>>>>
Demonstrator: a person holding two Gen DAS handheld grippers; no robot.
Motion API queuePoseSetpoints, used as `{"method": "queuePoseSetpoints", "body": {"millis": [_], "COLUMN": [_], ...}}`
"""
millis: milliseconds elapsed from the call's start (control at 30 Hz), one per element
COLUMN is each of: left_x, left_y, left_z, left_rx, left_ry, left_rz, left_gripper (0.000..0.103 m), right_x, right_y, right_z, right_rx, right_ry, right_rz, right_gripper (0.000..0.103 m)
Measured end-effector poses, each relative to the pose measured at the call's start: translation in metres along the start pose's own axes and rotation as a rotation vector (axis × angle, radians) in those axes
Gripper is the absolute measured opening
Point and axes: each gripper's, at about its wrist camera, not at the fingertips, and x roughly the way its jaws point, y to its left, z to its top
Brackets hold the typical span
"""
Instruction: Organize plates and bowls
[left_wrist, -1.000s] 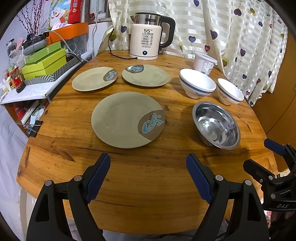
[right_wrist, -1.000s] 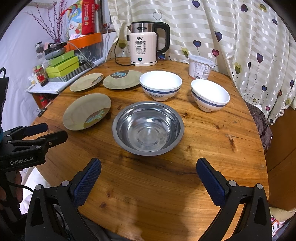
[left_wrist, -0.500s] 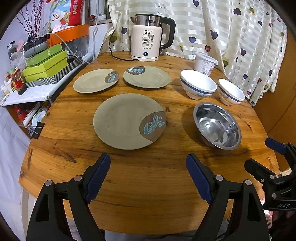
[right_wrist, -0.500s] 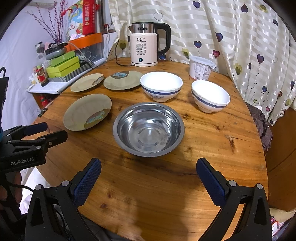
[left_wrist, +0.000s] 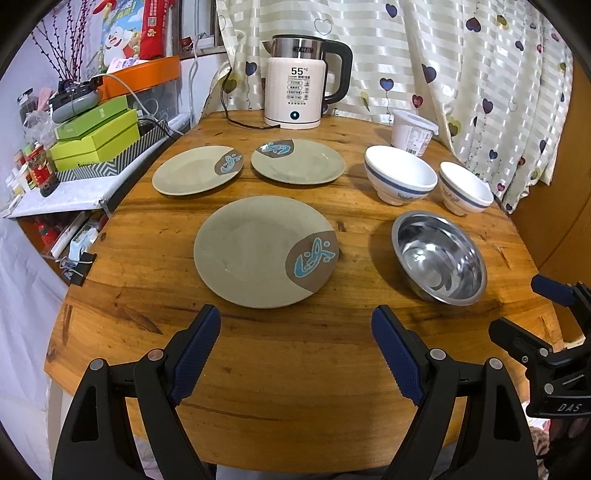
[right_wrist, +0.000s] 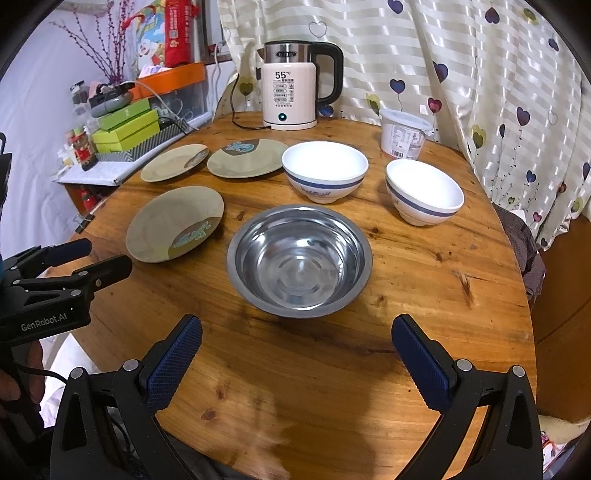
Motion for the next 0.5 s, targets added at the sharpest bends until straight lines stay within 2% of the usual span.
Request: {"method": "queuePoseSetpoints", "body": {"millis": [500], "left_x": [-0.011], "left_y": [0.005], "left_z": [-0.001], "left_rx": [-0.023], "left_ry": [-0.015], "left_rz": [-0.030], "left_gripper": [0.084], "right_x": [-0.012], "right_y": [0.004], "right_z": [0.005], "right_rx": [0.000], "right_ry": [-0.036], "right_rz": [0.013], "right_gripper": [0.100]}}
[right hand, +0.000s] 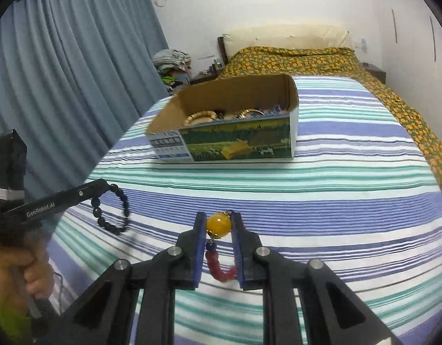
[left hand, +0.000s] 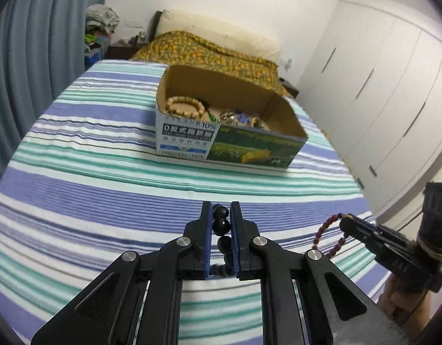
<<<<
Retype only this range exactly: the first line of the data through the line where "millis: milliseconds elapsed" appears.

Output:
Demonstrator: a person holding two Gen DAS handheld grippers; no robot.
Motion API queuePoseSetpoints, used as `{"method": "queuePoseSetpoints", "body": {"millis": [_], "COLUMN": [_], ...}}`
"""
millis: milliseconds elapsed from the call's start (control at 30 Hz), one per element

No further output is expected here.